Aku sangat berterima kasih kepada mereka karena tidak melupakanku, tetapi kalau bisa, aku lebih senang kalau mereka menganggapku tidak ada.

Setelah itu, aku melihat Hendra berbicara dan tertawa saat pergi ke dapur bersama Anna.

Setelah bertahun-tahun berpacaran, ini adalah pertama kalinya aku melihat Hendra berjalan ke dapur. Aku makin sedih ketika semua makanan sudah terhidang memenuhi meja.

Ternyata tangannya tidak semahal dan seberharga itu hingga tidak bisa masak.

Sayang sekali, tidak ada satu pun hidangan di atas meja yang tidak pedas.

Namun, aku teringat bahwa Hendra juga merupakan seseorang yang tidak suka makanan pedas. Dia pernah marah besar saat aku memasak makanan pedas.

Sejak saat itu, setiap kali aku bersamanya, tidak ada sedikit pun minyak cabai merah di atas meja.

Sekarang, sepertinya itu hanya karena akulah orang yang memasak dan menyajikan makanan pedas itu.

Aku melihat dengan dingin saat mereka saling mengambilkan makanan. Namun, tidak lama setelah itu, Hendra menyadari bahwa aku masih tidak menggerakkan sumpit.

Melihat hal ini, Anna berkata dengan sengaja, "Kak Hendra sudah bekerja keras untuk membuat makanan ini dengan susah payah, kenapa kamu tidak memakannya, Indhira? Kamu tidak suka?"

Hendra pun menjadi tidak senang saat mendengar ini.

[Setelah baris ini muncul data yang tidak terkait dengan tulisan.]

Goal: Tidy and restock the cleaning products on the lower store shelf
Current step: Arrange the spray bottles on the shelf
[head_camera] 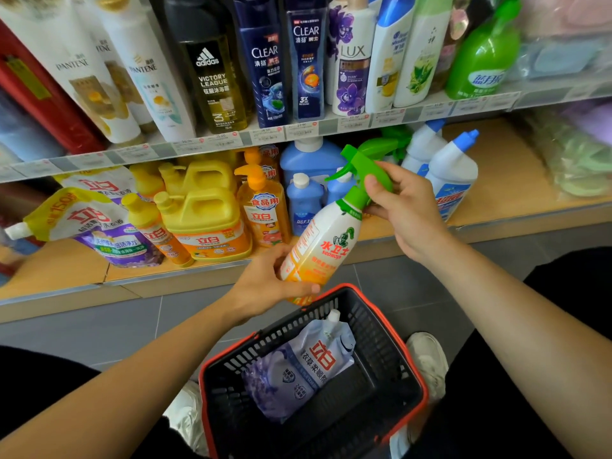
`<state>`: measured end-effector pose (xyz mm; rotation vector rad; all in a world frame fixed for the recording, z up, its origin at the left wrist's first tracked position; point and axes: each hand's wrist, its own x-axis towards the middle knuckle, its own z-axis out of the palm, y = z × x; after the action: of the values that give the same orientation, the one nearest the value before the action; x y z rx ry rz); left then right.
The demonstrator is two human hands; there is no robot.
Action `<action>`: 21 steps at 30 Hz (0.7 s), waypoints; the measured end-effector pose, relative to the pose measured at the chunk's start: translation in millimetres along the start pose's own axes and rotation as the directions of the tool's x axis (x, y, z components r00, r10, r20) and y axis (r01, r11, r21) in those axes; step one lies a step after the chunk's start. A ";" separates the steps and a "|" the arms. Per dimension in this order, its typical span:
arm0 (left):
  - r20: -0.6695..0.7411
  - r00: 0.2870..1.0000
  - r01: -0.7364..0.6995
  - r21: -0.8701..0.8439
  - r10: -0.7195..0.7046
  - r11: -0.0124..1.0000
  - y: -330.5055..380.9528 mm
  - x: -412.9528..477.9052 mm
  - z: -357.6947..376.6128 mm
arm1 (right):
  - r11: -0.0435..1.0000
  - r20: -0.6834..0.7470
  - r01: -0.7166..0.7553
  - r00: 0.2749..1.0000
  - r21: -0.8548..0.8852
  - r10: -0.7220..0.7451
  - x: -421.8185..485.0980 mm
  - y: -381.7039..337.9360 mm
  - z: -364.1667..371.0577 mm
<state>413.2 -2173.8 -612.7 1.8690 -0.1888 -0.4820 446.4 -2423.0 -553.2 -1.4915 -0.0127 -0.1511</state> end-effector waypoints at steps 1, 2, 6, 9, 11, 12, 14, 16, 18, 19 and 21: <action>-0.059 0.998 0.001 -0.048 -0.004 0.999 1.1 0.5 -2.2 | 0.998 -0.028 0.023 0.999 -0.051 -0.024 0.1 0.8 -2.2; -0.118 0.993 -0.008 -0.085 -0.003 0.996 2.5 1.6 -4.8 | 0.991 -0.053 0.051 0.997 -0.125 -0.058 0.6 1.3 -4.6; -0.288 0.955 -0.110 -0.150 0.063 0.983 13.2 1.1 -14.6 | 0.907 -0.173 0.038 0.977 -0.419 -0.121 5.7 6.5 -13.8; -0.367 0.922 -0.179 -0.125 0.122 0.976 23.1 -0.2 -17.9 | 0.810 -0.308 0.026 0.918 -0.585 -0.251 3.1 10.2 -16.1; -0.395 0.899 -0.228 -0.056 0.188 0.972 30.2 -0.5 -19.3 | 0.697 -0.146 0.212 0.898 -0.685 -0.416 -1.0 8.1 -10.6; -0.393 0.887 -0.260 0.008 0.242 0.966 34.0 -0.8 -20.5 | 0.631 -0.001 0.317 0.893 -0.708 -0.451 -2.8 7.9 -6.3; -0.354 0.867 -0.328 0.125 0.350 0.937 41.3 -3.0 -21.7 | 0.519 0.294 0.457 0.882 -0.722 -0.368 -7.6 12.7 3.0; -0.305 0.861 -0.372 0.170 0.407 0.913 45.9 -6.2 -19.5 | 0.510 0.465 0.479 0.870 -0.714 -0.165 -12.4 23.3 11.1; -0.264 0.871 -0.389 0.146 0.415 0.910 47.2 -8.7 -14.5 | 0.606 0.508 0.426 0.860 -0.671 -0.042 -17.0 34.4 18.1; -0.247 0.879 -0.391 0.115 0.408 0.913 48.2 -9.6 -12.5 | 0.660 0.505 0.393 0.863 -0.640 -0.024 -18.4 38.1 20.3; -0.210 0.890 -0.394 0.086 0.404 0.915 50.7 -10.1 -13.1 | 0.744 0.485 0.331 0.874 -0.580 -0.012 -19.1 42.2 22.0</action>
<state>414.9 -2176.5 -559.5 1.8448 -0.4240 0.0184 433.9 -2396.4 -595.2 -2.2073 -0.5404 0.0596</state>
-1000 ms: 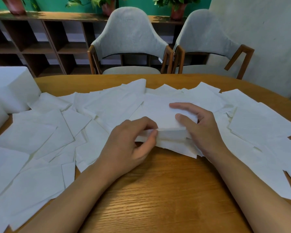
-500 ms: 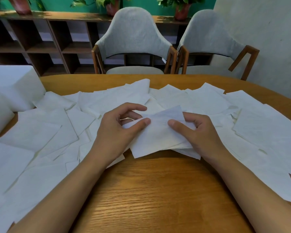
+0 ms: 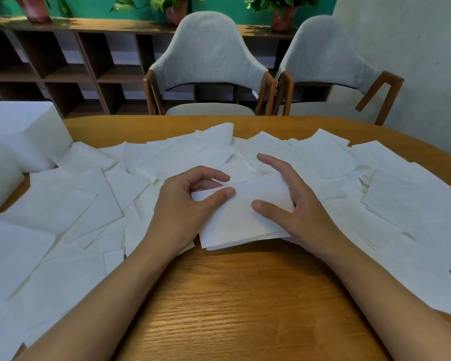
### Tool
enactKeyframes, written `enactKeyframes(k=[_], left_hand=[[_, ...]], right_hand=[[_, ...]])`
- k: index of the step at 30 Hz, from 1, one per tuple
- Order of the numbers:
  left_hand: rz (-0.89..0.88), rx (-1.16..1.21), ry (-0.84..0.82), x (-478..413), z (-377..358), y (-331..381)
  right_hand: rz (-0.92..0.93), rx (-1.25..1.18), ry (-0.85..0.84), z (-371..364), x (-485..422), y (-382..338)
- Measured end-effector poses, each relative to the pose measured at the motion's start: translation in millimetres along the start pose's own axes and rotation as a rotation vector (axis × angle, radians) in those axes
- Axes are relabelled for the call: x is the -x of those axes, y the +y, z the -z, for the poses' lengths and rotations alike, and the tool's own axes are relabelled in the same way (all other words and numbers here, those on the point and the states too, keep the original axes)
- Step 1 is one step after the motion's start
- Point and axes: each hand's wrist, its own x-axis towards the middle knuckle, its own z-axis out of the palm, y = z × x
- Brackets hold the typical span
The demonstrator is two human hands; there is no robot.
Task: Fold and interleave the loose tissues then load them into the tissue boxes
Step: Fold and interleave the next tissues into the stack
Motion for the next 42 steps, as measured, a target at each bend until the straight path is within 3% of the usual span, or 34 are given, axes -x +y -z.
enactKeyframes(k=[11,16,21,26,29,33,36,39,42], left_hand=[[-0.009,-0.053,-0.025,1,0,0],[-0.121,-0.201,0.053,1,-1,0],[0.016,0.044,-0.158,2,0,8],[0.106,0.079,-0.136,2,-1,5],[0.147,0.168,-0.057,1,0,7],[0.237,0.299,-0.177,1,4,6],[0.142,0.208,-0.202,2,5,6],[0.036,0.173,-0.184,1,8,3],[0.023,0.16,-0.177,1,11,9]], right_hand=[[0.003,-0.052,-0.019,1,0,1],[0.021,-0.097,-0.029,5,0,-1],[0.011,-0.146,-0.111,5,4,-3],[0.008,-0.17,-0.119,3,5,-4],[0.002,-0.207,-0.03,10,2,-2],[-0.007,-0.156,0.139,10,-5,3],[-0.019,-0.149,0.122,8,-4,3],[-0.05,-0.176,0.003,12,-1,-1],[-0.013,-0.027,-0.036,15,-2,-10]])
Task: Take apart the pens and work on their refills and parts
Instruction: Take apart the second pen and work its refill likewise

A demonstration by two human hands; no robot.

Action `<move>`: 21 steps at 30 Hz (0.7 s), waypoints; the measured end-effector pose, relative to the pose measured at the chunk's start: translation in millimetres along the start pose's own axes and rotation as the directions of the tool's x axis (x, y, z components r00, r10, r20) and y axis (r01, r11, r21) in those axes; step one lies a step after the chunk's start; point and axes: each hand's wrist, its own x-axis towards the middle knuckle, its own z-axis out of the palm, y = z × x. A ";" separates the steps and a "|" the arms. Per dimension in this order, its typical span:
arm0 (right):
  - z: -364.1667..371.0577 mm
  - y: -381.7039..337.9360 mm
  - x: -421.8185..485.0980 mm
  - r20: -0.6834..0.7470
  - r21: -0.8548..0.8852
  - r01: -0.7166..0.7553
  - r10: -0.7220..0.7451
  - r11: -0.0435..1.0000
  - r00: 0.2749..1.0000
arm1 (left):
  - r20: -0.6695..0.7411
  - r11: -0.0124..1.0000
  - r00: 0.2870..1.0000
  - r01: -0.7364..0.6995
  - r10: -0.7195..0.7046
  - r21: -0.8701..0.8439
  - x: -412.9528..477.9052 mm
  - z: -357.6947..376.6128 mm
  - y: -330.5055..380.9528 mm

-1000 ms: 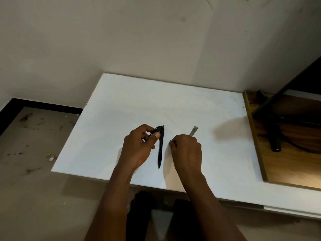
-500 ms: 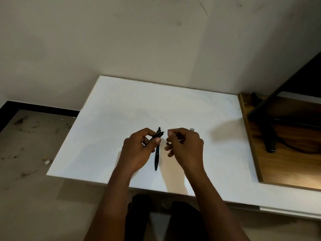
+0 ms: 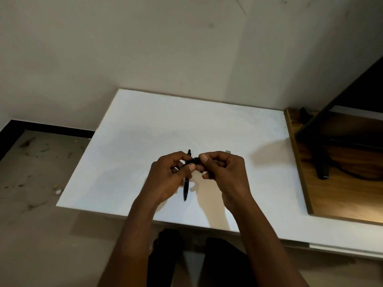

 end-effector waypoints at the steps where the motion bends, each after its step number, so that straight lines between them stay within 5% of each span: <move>1: 0.6 0.2 -0.2 0.000 -0.006 0.008 -0.008 1.000 1.000 | -0.001 1.000 1.000 0.000 0.000 -0.001 0.1 -0.3 -0.3; 8: 4.2 1.4 0.6 -0.043 -0.012 0.017 -0.018 1.000 0.999 | 0.000 1.000 1.000 0.004 -0.004 -0.017 -0.2 -3.5 -1.9; 11: 5.2 3.4 1.7 -0.113 -0.168 0.121 -0.141 0.978 0.984 | -0.064 0.999 0.997 0.037 -0.038 -0.017 0.6 -4.1 -3.6; 15: 4.0 12.5 3.8 -0.125 -0.583 0.204 -0.335 0.787 0.934 | -0.137 0.990 0.987 0.073 -0.089 -0.118 0.7 -5.9 -6.1; 19: 9.4 17.3 3.4 0.026 -0.843 0.182 -0.300 0.506 0.954 | -0.171 0.982 0.978 0.093 -0.121 -0.165 0.1 -6.4 -7.7; 21: 13.8 17.5 2.2 0.023 -0.883 0.152 -0.281 0.444 0.960 | -0.175 0.982 0.976 0.100 -0.128 -0.162 0.9 -6.3 -8.2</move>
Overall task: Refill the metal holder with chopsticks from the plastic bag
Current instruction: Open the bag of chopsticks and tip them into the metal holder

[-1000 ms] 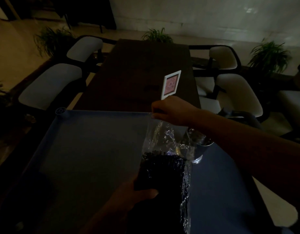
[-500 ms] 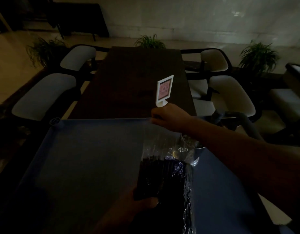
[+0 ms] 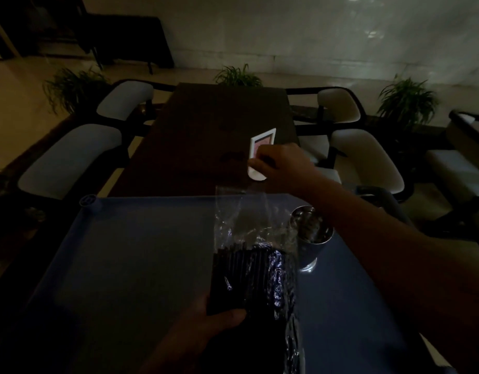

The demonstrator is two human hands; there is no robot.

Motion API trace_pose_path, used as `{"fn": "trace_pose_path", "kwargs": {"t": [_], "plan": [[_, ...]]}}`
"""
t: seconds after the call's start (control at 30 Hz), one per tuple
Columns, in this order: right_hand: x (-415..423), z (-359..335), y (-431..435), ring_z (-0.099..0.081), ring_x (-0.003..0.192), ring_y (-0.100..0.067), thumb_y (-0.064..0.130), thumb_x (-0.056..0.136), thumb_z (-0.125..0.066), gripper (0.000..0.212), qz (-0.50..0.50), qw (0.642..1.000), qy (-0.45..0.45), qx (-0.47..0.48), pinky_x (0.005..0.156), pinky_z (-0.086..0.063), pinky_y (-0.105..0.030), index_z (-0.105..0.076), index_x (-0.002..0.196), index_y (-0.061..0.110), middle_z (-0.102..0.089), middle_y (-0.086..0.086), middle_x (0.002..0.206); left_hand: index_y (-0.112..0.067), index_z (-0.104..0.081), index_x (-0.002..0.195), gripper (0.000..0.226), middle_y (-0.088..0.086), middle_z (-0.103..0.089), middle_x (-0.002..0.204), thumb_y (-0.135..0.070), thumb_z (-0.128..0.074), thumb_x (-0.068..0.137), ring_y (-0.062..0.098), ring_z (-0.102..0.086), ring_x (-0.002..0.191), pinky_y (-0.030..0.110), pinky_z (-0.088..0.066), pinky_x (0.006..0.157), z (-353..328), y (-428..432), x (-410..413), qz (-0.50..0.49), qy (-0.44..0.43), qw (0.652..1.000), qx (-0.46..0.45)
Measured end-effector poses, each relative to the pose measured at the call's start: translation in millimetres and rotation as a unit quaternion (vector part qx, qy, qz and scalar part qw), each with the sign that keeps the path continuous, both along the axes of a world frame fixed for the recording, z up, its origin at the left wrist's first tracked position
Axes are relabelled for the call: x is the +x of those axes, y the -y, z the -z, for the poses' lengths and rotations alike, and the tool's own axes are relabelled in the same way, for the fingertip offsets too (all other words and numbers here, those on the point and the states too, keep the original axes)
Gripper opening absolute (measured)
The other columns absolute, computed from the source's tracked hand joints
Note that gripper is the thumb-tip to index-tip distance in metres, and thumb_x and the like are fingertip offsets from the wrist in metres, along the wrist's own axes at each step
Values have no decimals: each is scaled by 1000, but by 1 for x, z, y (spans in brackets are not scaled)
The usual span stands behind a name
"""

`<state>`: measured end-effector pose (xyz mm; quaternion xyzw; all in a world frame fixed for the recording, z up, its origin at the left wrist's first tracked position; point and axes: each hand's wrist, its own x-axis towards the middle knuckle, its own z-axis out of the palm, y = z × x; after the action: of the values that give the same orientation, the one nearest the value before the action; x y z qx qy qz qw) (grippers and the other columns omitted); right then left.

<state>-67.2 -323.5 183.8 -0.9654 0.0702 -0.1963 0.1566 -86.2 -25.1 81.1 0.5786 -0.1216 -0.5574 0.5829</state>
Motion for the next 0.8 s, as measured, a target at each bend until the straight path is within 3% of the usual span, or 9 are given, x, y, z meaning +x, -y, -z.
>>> {"fn": "trace_pose_path", "kwargs": {"t": [0.13, 0.23, 0.33, 0.43, 0.5, 0.57, 0.63, 0.73, 0.8], "plan": [[-52, -5, -7, -48, 67, 9, 27, 93, -58, 15, 44, 996, 81, 2, 61, -34, -8, -62, 101, 16, -58, 8, 90, -14, -63, 116, 63, 15, -77, 102, -9, -86, 58, 33, -74, 93, 44, -60, 74, -2, -2, 8, -44, -53, 998, 6], [-106, 20, -27, -57, 69, -10, 21, 92, -58, 22, 65, 991, 118, -23, 58, -49, -24, -61, 112, 14, -59, 1, 96, -10, -65, 114, 85, 22, -74, 107, -15, -99, 35, 41, -70, 100, 57, -50, 93, -5, 4, 12, -67, -78, 995, -2], [-153, 59, -51, -64, 97, -22, 24, 89, -64, 43, 75, 992, 96, -34, 73, -56, -32, -54, 130, 16, -58, -5, 120, -9, -69, 110, 89, 20, -75, 106, -17, -100, 27, 37, -72, 98, 50, -56, 82, -7, 13, 14, -73, -75, 994, -17], [-181, 89, -72, -55, 120, -24, 26, 77, -73, 82, 60, 997, 47, 8, 87, -56, -38, -34, 149, 28, -42, -8, 143, -8, -74, 100, 66, 19, -77, 98, -9, -97, 38, 34, -75, 85, 39, -60, 62, -7, 21, 15, -81, -80, 993, -22], [-190, 101, -84, -46, 131, -28, 21, 72, -74, 95, 59, 997, 45, 7, 98, -49, -40, -25, 152, 33, -31, -12, 152, -8, -74, 101, 59, 20, -76, 97, -7, -93, 44, 34, -75, 84, 40, -59, 63, -10, 26, 13, -81, -79, 993, -24], [-193, 103, -94, -41, 138, -26, 24, 80, -73, 82, 75, 994, 69, 47, 103, -43, -39, -31, 149, 37, -31, -8, 156, -12, -77, 96, 51, 18, -76, 101, -9, -90, 48, 33, -74, 89, 41, -57, 70, -17, 34, 9, -55, -71, 996, -21], [-190, 100, -105, -38, 141, -16, 42, 96, -56, 50, 100, 984, 100, 104, 110, -39, -41, -40, 143, 44, -37, 5, 154, -14, -76, 100, 55, 16, -76, 104, -12, -91, 47, 32, -73, 95, 43, -55, 79, -21, 40, 4, -32, -61, 998, -12], [-190, 97, -113, -30, 144, -24, 38, 104, -38, 39, 95, 989, 113, -25, 114, -32, -45, -47, 141, 34, -38, -5, 150, -13, -70, 112, 79, 14, -76, 106, -21, -97, 37, 34, -70, 102, 52, -49, 96, -22, 48, 0, -13, -28, 999, 22], [-193, 97, -114, -37, 141, -27, 33, 105, -39, 36, 79, 987, 128, -58, 111, -36, -49, -54, 138, 28, -48, -8, 145, -15, -74, 105, 82, 13, -77, 103, -29, -99, 29, 33, -72, 99, 50, -50, 95, -24, 49, -4, -9, -18, 999, 27]]}}
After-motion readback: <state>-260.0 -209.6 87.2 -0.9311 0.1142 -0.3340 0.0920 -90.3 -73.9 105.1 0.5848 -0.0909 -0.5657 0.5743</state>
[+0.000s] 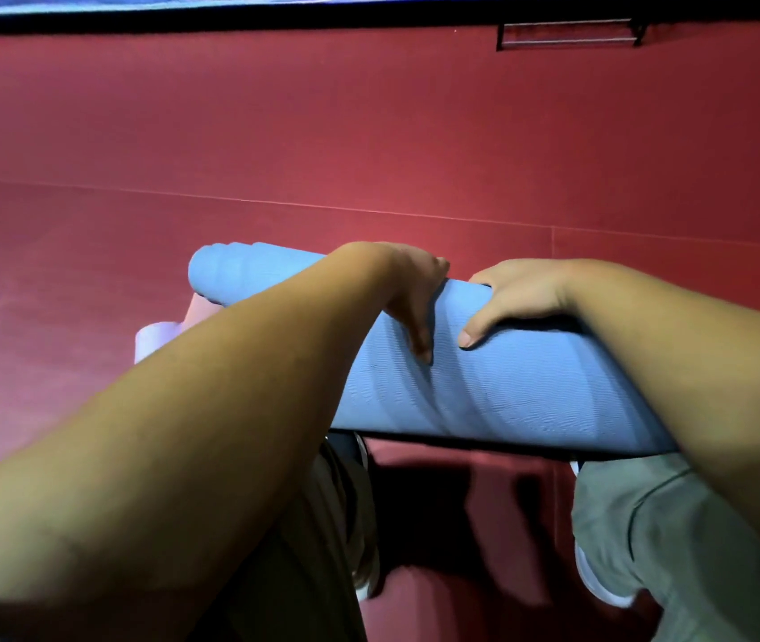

"Indhira, kamu kenapa lagi? Bukannya kamu paling suka makanan pedas? Aku sudah membuatkannya untukmu, kenapa kamu pasang wajah cemberut begitu? Bikin tidak nafsu makan saja."

Aku tidak tahan lagi dan berdiri sambil memegangi lenganku yang di gips.

"Makan saja kalau kalian suka. Aku cuma mau nurut sama saran dokter."

Orang yang terluka biasanya harus menghindari makanan pedas. Itu adalah sesuatu yang harusnya bisa diketahui semua orang, tetapi Hendra tidak tahu.

Melihat ini, Anna menarik lengan baju Hendra dan mencoba meredakan ketegangan, "Lihatlah, kamu salah paham sama Indhira, cepat minta maaf."

"Indhira, aku salah karena waktu itu tidak menjawab teleponmu, aku minta maaf."

Ini adalah pertama kalinya aku mendengar Hendra meminta maaf, tetapi permintaan maafnya pun terdengar sangat konyol.

Pacarku meminta maaf kepadaku setelah disuruh oleh adik tiri yang tidak ada hubungan darah dengannya?

Aku benar-benar malas dan tidak mau membuang waktu untuk berbicara dengan mereka berdua lagi. Aku pun keluar rumah sendirian, tapi aku malah merasa sedih.

Tidak lama kemudian, aku melihat pembaruan dari status Anna.

"Orang paling penting bagiku."

Dalam foto yang menyertainya, Hendra sedang mengutak-atik peralatan fotografi. Dalam pantulan lensa, aku melihat dengan jelas sosok Anna.

Hendra tidak pernah mengizinkanku masuk ke ruangan itu dan peralatannya tidak pernah terlihat lagi setelah aku melihatnya sekali.

Namun, Anna bisa masuk dengan mudah....

Dalam hati, aku tahu bahwa aku telah membodohi diri sendiri terlalu lama.

Saat ini, ada pesan yang masuk ke ponselku lagi.

"Indhira, sebentar lagi aku ada acara peragaan busana dan lemari bajuku sudah tidak muat lagi. Kak Hendra mengizinkanku menaruhnya di lemari pakaianmu dulu. Kamu tidak keberatan 'kan?"

Aku hanya bisa memejamkan mata saat melihat rasa puas dan kebanggaan yang terselip di dalam pesan itu.

Aku sadar bahwa rumah itu bukan lagi tempat yang tepat untukku.

Aku juga tidak cocok lagi berada di sisi Hendra.